Cela lui a donné le coup de pouce pour dire à ses amis qu'il était prêt à se marier et qu'il serait un bon mari. Ils ont accepté et mis le jumelage rwandais au travail. Un ami l'a présenté à Renata. Il l'a courtisée à travers des repas, des SMS et des cadeaux et avec le sourire incroyable qu'il a aujourd'hui. Au début, sa famille était réticente à autoriser leur fille à épouser un homme handicapé. Il comptait sur des amis qui négociaient le prix de la mariée - de l'argent ou des vaches ou d'autres biens de valeur habituellement donnés à la famille de la mariée. Et Renata a dit à ses parents qu'elle n'aurait personne d'autre qu'Oswald.

J'ai rencontré de nombreux rescapés du génocide au Rwanda et des rescapés de la guerre en République Démocratique du Congo. Mon organisation travaille à la fois au Rwanda et en RDC avec les communautés touchées par le conflit et le génocide. Les effets sont souvent dévastateurs et durables: dépression, traumatisme, tentatives de suicide, problèmes de santé physique, violence familiale, capacité de travail limitée, abus d'alcool. Même ceux qui ne montrent pas l'un de ces problèmes aigus, montrent souvent de la tristesse dans leur comportement et dans leurs yeux - une tristesse qui semble colorer chaque instant de leur vie. Nous nous appuyons souvent sur les liens puissants de la paternité pour aider les familles à se reconstruire. Dans le cas d'Oswald, il a trouvé cette solution par lui-même.

Comment décrire Oswald? Ses yeux brillent. Il est désarmant dans sa franchise sur ses souhaits, ses désirs, ses handicaps. Il fait preuve de résilience, d'un éternel optimisme et d'une empathie qui défie presque toute compréhension compte tenu de ce qu'il a vu. Il montre une vive appréciation de chaque coup de chance qui lui est parvenu. Et il connaît le pouvoir d'être un aidant naturel.

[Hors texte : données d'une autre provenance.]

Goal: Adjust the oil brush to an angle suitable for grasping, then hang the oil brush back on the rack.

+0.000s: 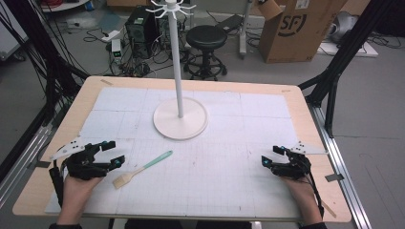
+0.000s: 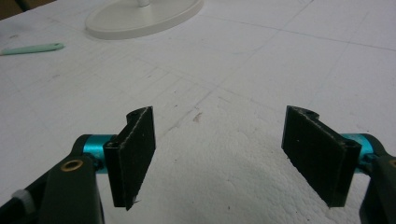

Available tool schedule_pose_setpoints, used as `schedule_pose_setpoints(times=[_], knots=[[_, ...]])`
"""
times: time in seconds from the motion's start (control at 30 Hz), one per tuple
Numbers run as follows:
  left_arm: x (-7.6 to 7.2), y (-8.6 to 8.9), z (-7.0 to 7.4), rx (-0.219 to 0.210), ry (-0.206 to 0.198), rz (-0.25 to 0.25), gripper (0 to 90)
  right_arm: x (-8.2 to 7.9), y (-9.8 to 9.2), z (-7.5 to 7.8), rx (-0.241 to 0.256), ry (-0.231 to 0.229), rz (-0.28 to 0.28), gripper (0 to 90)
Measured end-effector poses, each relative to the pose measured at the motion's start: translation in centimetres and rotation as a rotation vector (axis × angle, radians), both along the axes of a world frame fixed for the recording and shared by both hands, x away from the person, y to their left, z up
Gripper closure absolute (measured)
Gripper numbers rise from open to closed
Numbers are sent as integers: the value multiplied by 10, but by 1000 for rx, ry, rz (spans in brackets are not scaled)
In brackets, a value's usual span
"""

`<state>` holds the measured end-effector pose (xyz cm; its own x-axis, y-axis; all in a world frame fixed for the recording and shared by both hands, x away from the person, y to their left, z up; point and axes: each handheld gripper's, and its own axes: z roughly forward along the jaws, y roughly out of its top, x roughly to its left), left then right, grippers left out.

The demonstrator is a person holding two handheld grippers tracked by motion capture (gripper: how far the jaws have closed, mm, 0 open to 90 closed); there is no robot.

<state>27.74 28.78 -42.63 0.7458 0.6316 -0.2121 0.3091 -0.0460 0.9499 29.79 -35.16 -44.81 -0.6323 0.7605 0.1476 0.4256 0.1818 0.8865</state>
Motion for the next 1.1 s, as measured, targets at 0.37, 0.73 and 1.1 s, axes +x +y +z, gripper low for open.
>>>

Un survivant du génocide rwandais sur son père

« Quand j'étais dans l'église (après le massacre), je ne savais pas si j'étais mort ou vivant. Je n'avais même pas faim. Alors je me suis dit, je vais croiser les yeux et si j'ouvre les yeux et qu'ils sont encore croisés, cela signifie que je suis en vie. Et j'étais. Depuis, quand j'étais directeur d'école puis quand j'ai commencé mon master, je pensais comme ça: est-ce le vrai moi? Et oui, c'est le vrai moi. Puis quand j'ai épousé Renata et quand ma fille est née, j'ai encore pensé: est-ce le vrai moi? Et c'est."

J'ai rencontré Oswald pendant le mois de commémoration du génocide de cette année. Sa fille venait d'avoir 2 ans et il avait – cette même semaine jour pour jour le sien du génocide 22 ans auparavant – réalisé le rêve de construire sa propre maison. Il était fier de le montrer.

« Il est important que je puisse le faire maintenant, pendant la commémoration du génocide. Quelque chose pourrait m'arriver. Si je meurs, je veux que ma femme et ma fille sachent qu'elles auront une maison et qu'elle sera payée. Leur avenir sera sûr.

C'est la fin de la journée et nous restons un instant à regarder les collines verdoyantes au loin. Je lui dis félicitations pour tout cela - sa fille, sa femme, cette belle maison, avec sa vue imprenable sur quelques-unes des mille collines du Rwanda. Il hoche la tête et sourit. Et je suis sûr que c'est son sourire qui illumine les collines.

Gary Barker est le directeur international de Promundo.